Twitter announced plans Wednesday to downsize its office holdings in multiple cities, including at its San Francisco headquarters, and the company is canceling plans for a downtown Oakland office announced last year.

In another sign of the waning days of the era of office work, Twitter says it will be letting go of some office space that it has maintained in San Francisco, New York, Tokyo, Mumbai, New Delhi, and Dublin. The company, which is taking Elon Musk to court in October over an abandoned acquisition deal, says that this is not any indication of layoffs or downsizing of the company, but just a realignment of its physical office needs.

As the SF Business Times reports, the plan includes letting go of offices in the building behind the SF Mart/Twitter Building, at 1 Tenth Street, where it had leased additional office space to supplement its main headquarters. Additionally, the company may completely close offices it had opened in Sydney; Seoul; Madrid; Wellington, New Zealand; Osaka, Japan; Hamburg, Germany; and Utretch, Netherlands.

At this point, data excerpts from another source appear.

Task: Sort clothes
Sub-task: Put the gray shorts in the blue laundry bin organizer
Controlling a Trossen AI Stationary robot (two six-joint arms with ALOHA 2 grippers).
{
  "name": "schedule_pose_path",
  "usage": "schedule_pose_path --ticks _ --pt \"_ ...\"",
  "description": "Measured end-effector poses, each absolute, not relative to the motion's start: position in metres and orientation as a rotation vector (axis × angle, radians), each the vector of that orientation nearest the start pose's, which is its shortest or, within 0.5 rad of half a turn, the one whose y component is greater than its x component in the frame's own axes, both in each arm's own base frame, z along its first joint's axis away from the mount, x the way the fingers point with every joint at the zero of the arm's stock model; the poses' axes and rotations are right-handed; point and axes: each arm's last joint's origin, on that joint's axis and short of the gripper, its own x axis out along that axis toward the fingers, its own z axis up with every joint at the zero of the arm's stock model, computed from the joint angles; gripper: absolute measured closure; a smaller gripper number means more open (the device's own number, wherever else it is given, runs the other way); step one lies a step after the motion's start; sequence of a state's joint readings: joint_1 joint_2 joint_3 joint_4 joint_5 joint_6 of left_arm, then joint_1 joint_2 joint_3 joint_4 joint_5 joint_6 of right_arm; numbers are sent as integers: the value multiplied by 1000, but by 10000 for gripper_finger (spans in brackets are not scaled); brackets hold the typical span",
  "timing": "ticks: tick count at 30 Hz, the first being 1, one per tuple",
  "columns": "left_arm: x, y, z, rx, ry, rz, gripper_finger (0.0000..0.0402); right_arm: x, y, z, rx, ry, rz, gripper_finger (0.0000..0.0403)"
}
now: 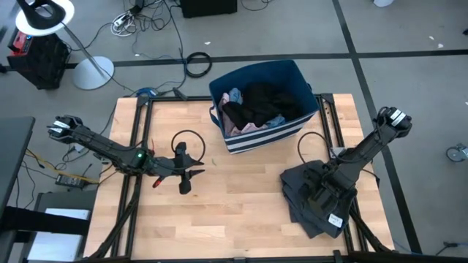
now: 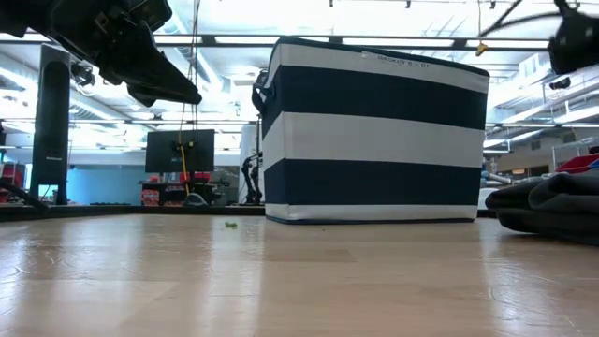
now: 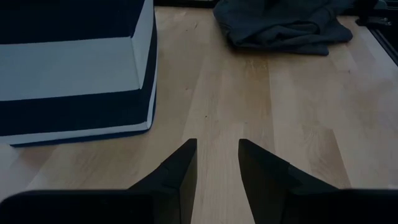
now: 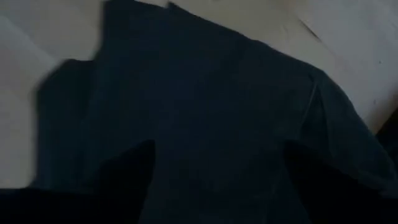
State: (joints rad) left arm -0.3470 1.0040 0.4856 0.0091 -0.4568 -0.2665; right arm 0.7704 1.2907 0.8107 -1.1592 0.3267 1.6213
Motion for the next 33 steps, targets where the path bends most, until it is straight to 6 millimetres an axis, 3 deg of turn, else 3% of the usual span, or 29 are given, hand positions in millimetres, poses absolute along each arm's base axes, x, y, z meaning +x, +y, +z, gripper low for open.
schedule_pose_path --ticks 11,20,25,33 --pt "195 -57 211 -62 450 169 280 130 113 143 589 1125 -708 58" --pt "195 -57 211 -63 449 168 280 130 107 140 571 1145 -733 71" --pt "195 -57 211 -63 449 168 280 132 102 138 543 1151 -754 127" --pt "195 -57 211 -63 449 169 280 134 97 138 573 1135 -798 277"
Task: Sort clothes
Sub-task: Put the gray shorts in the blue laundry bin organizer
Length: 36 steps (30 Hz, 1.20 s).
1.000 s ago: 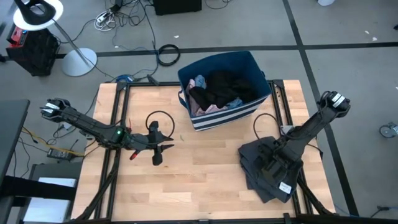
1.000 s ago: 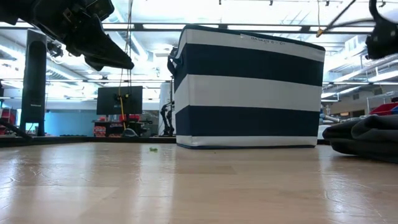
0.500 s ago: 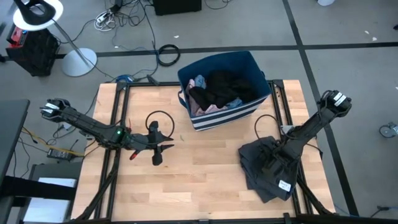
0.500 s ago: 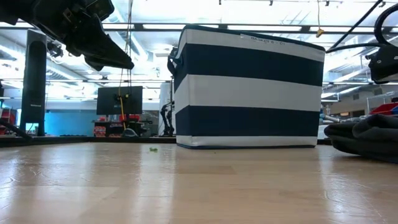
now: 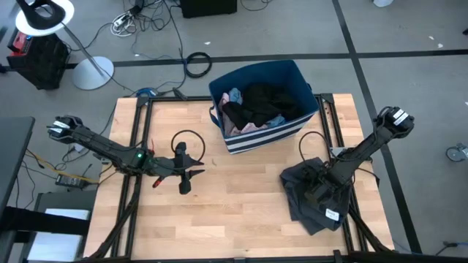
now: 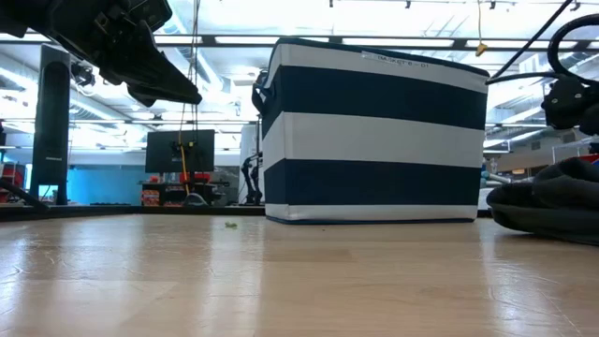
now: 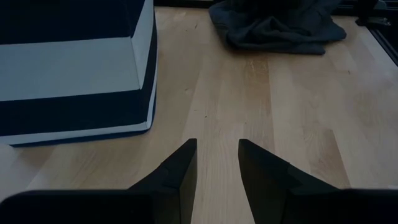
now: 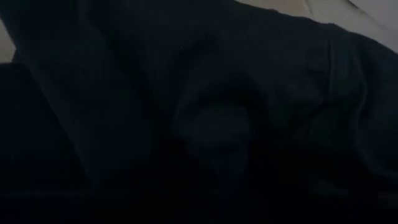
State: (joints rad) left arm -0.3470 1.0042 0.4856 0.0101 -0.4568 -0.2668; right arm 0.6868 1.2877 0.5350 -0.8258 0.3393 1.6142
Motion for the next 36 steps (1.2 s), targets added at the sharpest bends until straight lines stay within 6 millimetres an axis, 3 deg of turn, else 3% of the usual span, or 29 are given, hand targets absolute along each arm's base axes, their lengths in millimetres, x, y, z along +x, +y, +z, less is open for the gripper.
schedule_pose_path --ticks 5,11,22,36 --pt "195 -57 211 -63 449 168 280 136 99 141 564 1130 -788 348" --pt "195 -57 211 -63 449 168 280 144 105 162 509 1164 -756 349" --pt "195 -57 211 -63 449 169 280 163 114 216 427 1048 -718 349" --pt "195 -57 211 -63 449 168 280 195 103 291 302 853 -647 350"
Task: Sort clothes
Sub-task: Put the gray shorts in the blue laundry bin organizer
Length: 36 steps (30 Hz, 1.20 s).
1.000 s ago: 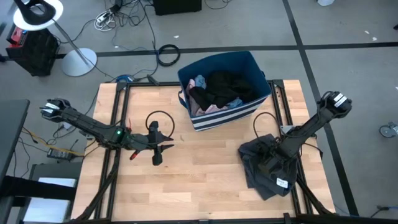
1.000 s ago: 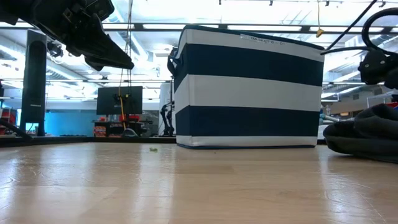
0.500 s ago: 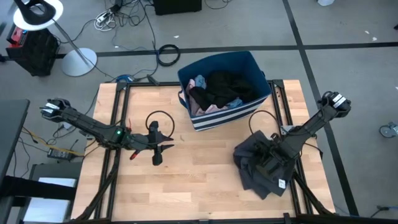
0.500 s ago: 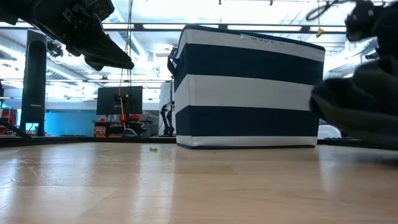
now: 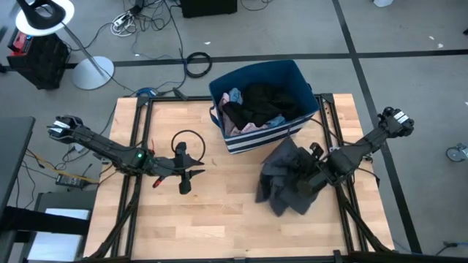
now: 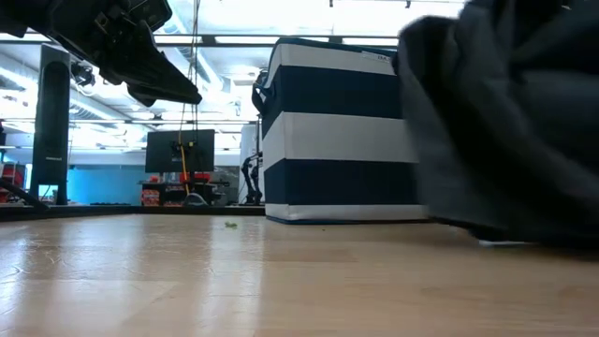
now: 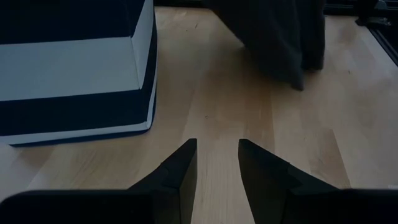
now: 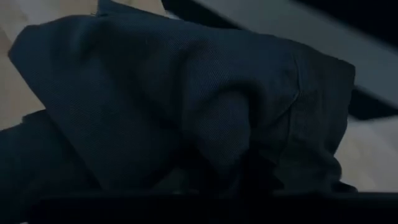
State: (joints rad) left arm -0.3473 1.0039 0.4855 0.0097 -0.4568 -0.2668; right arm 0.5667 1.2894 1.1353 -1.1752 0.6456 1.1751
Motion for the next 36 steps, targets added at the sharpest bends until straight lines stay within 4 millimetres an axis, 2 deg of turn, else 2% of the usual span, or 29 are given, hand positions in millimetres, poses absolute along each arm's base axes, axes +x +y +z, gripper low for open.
schedule_pose_path --ticks 15,22,31,36 --pt "195 -57 211 -62 450 168 280 217 76 373 190 674 -565 350" --pt "195 -57 211 -62 450 168 280 224 64 416 145 529 -507 350" --pt "195 -57 211 -62 450 168 280 225 42 465 88 354 -507 350" --pt "195 -57 211 -63 449 168 280 223 25 483 53 293 -555 350"
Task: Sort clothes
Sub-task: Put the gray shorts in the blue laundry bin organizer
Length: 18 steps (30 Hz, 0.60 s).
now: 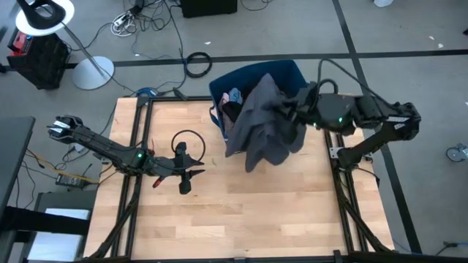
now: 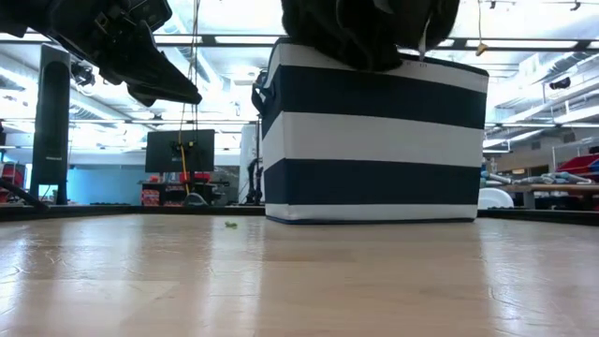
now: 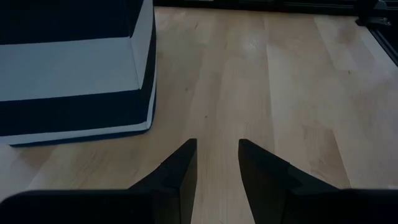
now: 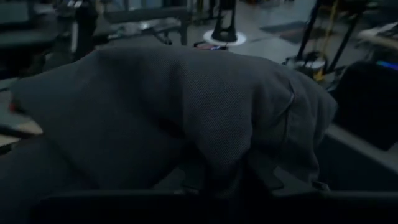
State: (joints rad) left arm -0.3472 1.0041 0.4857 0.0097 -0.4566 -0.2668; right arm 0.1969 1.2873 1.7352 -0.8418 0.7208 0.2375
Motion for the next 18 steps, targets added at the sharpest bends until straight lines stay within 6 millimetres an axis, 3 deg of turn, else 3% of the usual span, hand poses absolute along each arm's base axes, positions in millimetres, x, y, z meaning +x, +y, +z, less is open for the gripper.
schedule_pose_path --ticks 10,18 --pt "195 -57 211 -62 450 168 280 224 -9 509 -10 141 -675 350" --pt "195 -57 211 -62 450 168 280 224 -37 515 -44 102 -792 350"
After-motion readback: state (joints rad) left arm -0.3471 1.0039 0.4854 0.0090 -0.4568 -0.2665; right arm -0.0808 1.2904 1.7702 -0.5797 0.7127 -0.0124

“We are evaluating our global office portfolio and re-sizing certain locations based on utilization,” a company spokesperson said in a statement. “We’ve proven we can operate our business successfully with a distributed workforce over the years, and remain committed to our employees, our customers, and the markets we serve. These decisions do not impact our current headcount or employee roles."

Downtown Oakland is one of the biggest losers in this announcement, which comes less than a year after Twitter announced it had signed a lease for four floors in an office tower at 1330 Broadway. The deal was heralded as a sign of hope for the era of remote and hybrid work, with Twitter saying the Oakland office would be designed specifically for hybrid workers. Now the company says it won't need those offices at all.

Twitter just announced its latest earnings last week, revealing a $270 million net loss for the second quarter, and referring to the Musk situation as "the pending acquisition of Twitter by an affiliate of Elon Musk." The announcement also talked about the Delaware Chancery Court trial, which Twitter succeeded in getting expedited and which is happening in October. The outcome of that will either be that Musk is compelled to go through with his acquisition of the company — possibly negotiating a lower share price than he originally offered — or he may have to pay a $1 billion breakup fee, or he could somehow just walk away scot-free. Legal experts suggest the latter outcome is not likely.

In any event, Twitter, like many companies right now, wants to show that it's doing some belt-tightening ahead of some economic uncertainty. Yesterday we learned that Meta/Facebook is also having something of an internal reckoning, with CEO Mark Zuckerberg demanding a lot of "intensity" from everyone, and telling employees, "I think some of you might decide that this place isn’t for you, and that self-selection is OK with me."